**WORK TO BE COMPLETED:** Work through the material beneath and count the lines that include "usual"; the answer is that number alone.
=== Section Start ===
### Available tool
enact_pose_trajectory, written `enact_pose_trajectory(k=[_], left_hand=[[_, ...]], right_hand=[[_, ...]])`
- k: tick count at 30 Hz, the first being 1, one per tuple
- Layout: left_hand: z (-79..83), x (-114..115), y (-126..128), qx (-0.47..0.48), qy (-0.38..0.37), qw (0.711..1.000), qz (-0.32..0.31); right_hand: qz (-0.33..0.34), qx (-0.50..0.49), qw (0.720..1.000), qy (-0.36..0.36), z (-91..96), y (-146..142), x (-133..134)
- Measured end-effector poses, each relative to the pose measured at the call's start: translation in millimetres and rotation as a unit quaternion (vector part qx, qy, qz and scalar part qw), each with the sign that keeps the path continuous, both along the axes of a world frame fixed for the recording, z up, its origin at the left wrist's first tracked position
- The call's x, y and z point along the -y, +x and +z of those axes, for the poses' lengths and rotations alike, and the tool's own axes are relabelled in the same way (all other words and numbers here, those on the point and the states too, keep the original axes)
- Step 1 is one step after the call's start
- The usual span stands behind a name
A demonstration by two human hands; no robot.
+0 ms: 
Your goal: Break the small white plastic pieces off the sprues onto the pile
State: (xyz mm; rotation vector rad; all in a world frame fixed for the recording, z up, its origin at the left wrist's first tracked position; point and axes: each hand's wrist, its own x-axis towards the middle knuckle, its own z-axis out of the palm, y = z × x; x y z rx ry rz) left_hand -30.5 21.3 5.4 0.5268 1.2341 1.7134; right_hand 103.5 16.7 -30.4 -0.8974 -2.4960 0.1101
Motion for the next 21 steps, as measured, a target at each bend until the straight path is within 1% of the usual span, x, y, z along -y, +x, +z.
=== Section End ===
**EXERCISE RESPONSE:** 2